Hoje fomos surpreendidos pela morte de Nicolau Breyner. Deixou-nos sem aviso prévio e de imediato começou a receber as homenagens que merecia. Sexta-feira deixara-nos Maria de Fátima Patriarca, uma historiadora notável que nunca conheceu a fama mas que, como escreveu uma outra historiadora, Fátima Bonifácio, “Muita gente tem dificuldade em convencer os outros; a maior dificuldade da Fátima Patriarca era convencer-se a si mesma. O que é ilustração prática da ética do cientista, que ela cultivou sem falhas.”
Não vou falar-vos da morte de Nicolau, pois disso se ocupou longamente o Observador – e entretanto terão até recebido uma newsletter especial a dar conta dos principais trabalhos que elaborámos –, mas recordo-o nesta abertura, tal como recordo Fátima Patriarca, porque ambos sempre deram sinais de se preocupar com o nosso destino colectivo. Nicolau chegou a ser candidato autárquico, Fátima esteve empenhada noutras causas, mas não me enganarei se vos disser que seguiam sofregamente a actualidade, uma actualidade que na Europa destes dias não pode deixar de nos causar preocupações.

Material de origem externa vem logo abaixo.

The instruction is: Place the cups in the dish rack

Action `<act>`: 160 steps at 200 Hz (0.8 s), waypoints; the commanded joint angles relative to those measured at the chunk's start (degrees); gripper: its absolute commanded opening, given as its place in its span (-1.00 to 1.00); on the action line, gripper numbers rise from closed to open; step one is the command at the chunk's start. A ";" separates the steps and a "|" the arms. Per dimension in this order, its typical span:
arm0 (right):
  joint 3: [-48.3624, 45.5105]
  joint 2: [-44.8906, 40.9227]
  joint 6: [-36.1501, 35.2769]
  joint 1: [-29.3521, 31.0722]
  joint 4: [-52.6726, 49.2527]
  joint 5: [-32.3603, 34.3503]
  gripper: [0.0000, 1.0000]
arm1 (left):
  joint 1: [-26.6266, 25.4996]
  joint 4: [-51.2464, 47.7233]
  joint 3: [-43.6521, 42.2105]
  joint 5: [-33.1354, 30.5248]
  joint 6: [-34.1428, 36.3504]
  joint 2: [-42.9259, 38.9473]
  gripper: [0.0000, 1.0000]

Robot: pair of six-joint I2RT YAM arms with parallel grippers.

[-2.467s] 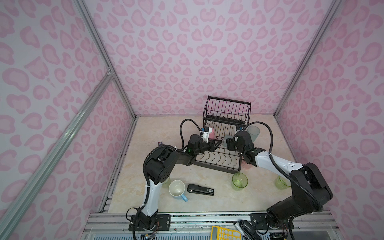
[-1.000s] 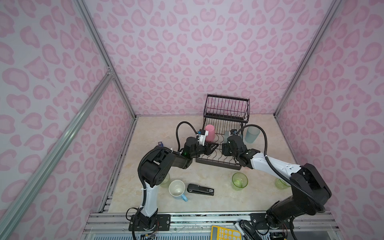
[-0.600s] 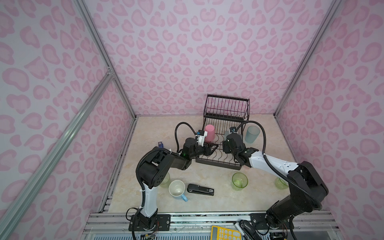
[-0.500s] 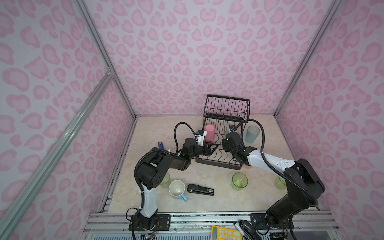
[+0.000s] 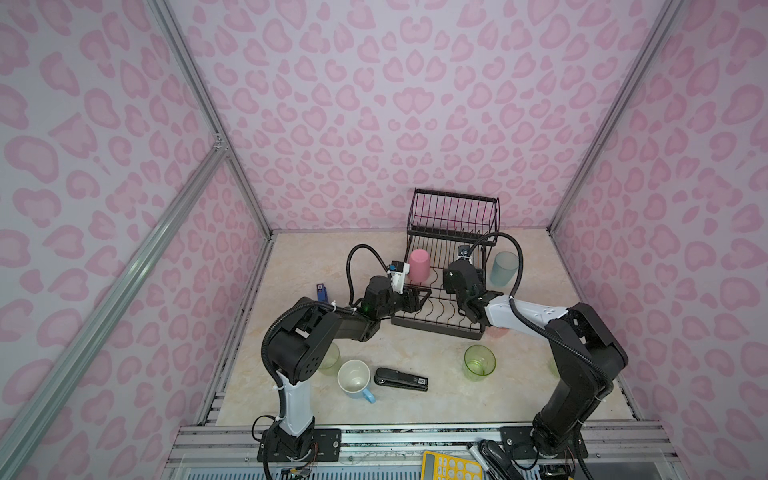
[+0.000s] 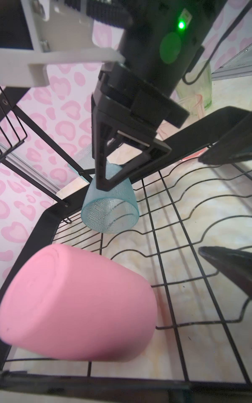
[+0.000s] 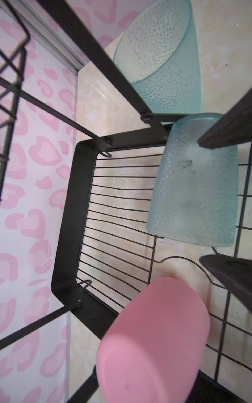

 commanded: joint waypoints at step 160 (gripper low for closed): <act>10.49 9.16 8.99 -1.00 -15.49 2.04 0.53 | 2.03 0.29 -1.30 -1.15 -0.75 1.95 0.22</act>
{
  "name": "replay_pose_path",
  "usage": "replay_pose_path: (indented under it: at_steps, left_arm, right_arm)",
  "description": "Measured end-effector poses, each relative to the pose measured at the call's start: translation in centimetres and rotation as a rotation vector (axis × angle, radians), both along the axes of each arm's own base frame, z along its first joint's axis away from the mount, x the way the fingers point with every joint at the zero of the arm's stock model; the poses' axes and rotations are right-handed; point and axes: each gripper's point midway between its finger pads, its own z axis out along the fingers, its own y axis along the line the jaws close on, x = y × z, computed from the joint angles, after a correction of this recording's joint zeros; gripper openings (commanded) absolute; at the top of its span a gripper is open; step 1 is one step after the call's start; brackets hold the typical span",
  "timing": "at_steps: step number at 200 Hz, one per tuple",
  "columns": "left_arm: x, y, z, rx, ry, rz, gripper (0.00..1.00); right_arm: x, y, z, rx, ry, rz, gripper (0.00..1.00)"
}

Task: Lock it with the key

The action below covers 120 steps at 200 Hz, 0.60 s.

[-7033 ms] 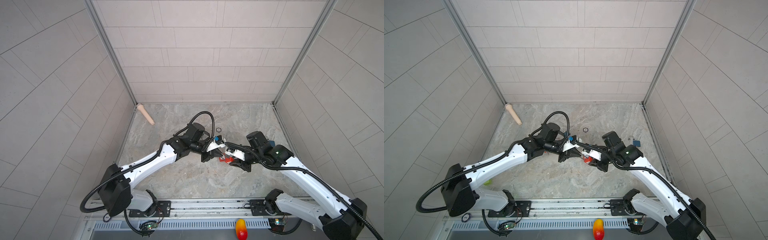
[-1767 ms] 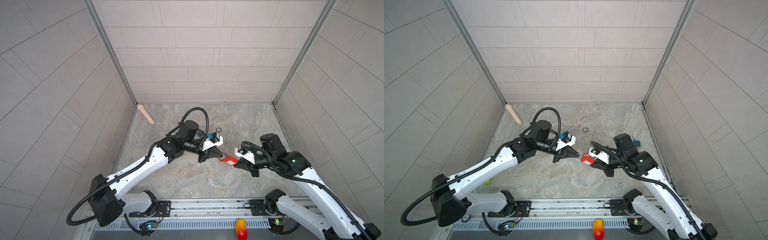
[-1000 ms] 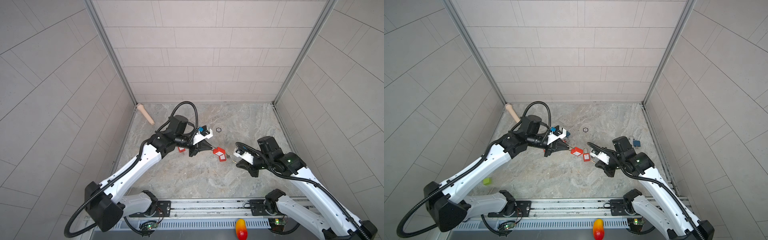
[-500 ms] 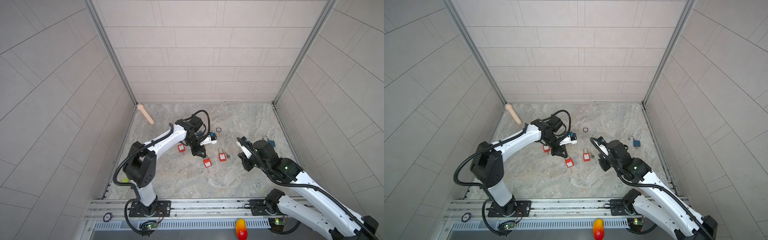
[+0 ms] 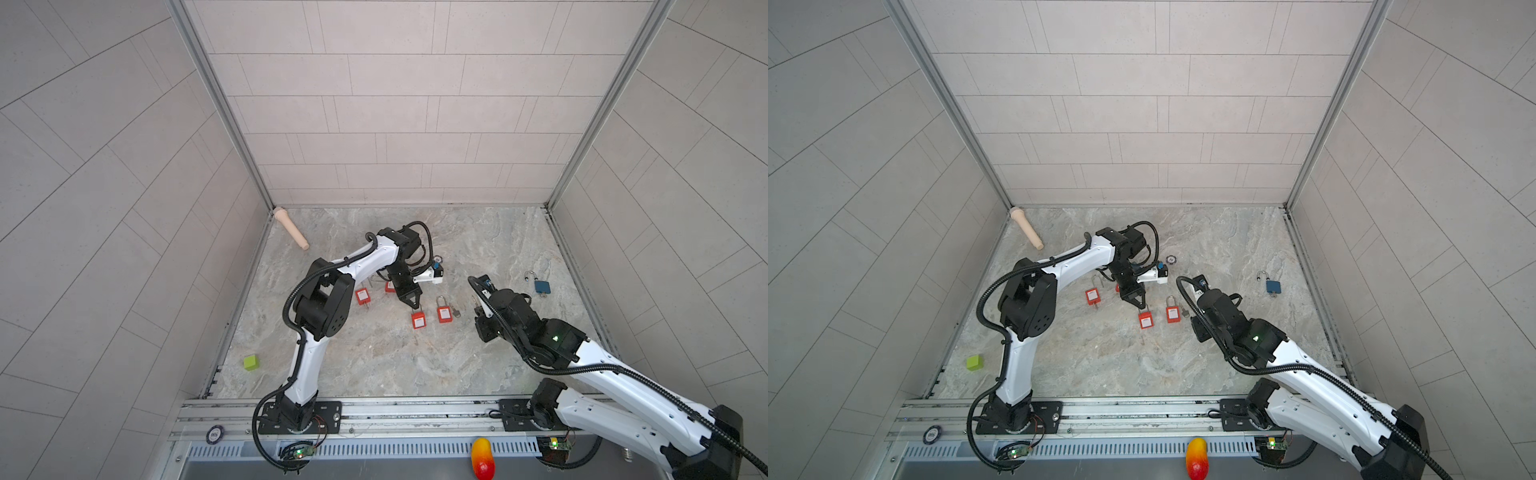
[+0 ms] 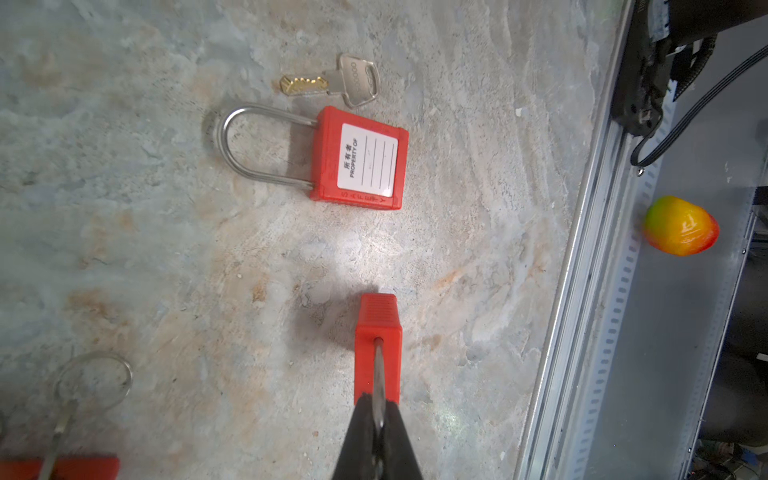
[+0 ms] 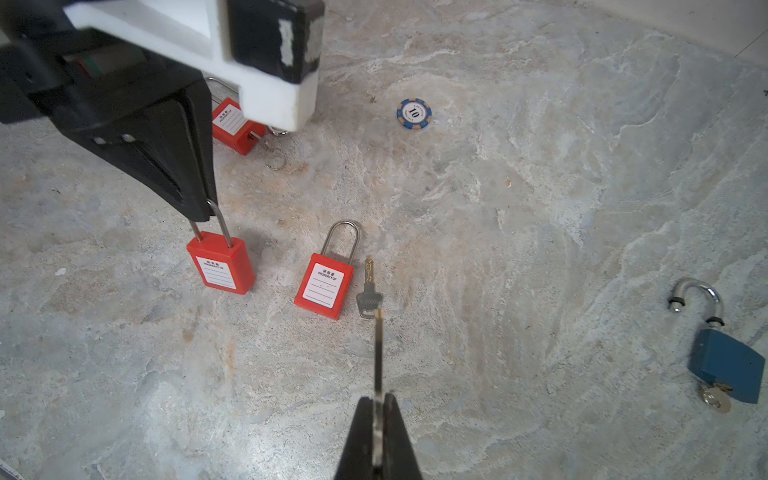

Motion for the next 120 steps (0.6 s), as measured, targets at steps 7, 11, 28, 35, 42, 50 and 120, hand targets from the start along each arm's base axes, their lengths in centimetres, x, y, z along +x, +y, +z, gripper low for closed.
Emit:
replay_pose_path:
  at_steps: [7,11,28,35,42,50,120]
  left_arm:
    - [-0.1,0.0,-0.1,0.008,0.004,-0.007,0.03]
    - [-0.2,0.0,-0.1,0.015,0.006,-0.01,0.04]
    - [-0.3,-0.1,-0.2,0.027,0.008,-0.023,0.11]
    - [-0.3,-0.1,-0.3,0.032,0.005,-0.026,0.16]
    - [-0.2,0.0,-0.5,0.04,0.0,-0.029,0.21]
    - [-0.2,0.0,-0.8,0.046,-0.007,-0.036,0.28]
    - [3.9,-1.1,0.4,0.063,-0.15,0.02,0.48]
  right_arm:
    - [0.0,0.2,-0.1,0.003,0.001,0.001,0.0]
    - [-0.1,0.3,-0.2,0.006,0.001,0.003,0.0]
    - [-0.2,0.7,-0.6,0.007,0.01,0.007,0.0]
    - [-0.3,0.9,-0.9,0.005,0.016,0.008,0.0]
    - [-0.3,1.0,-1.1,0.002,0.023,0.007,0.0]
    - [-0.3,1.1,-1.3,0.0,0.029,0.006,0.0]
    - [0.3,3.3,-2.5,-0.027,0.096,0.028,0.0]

Hoje, na nossa paróquia, a manhã foi ocupada com jogos florais em torno das normas orçamentais que permitirão a Portugal cumprir as suas obrigações de solidariedade com a Grécia e com a Turquia, até que lá se encontrou uma solução engenhosa para o problema sem necessitar dos votos do PCP e do Bloco. O que se passou levou contudo Paulo Trigo Pereira, deputado independente pelo PS, a notar no Observador, em(Sur)Realpolitik: Grécia e Turquia, que “Aquilo que não me parece apropriado doravante é que se usem os assuntos europeus para quebrar um largo consenso nacional sobre a integração europeia. Seria um erro estratégico grave. Porque ninguém se iluda: Portugal ainda vai precisar de solidariedade europeia.”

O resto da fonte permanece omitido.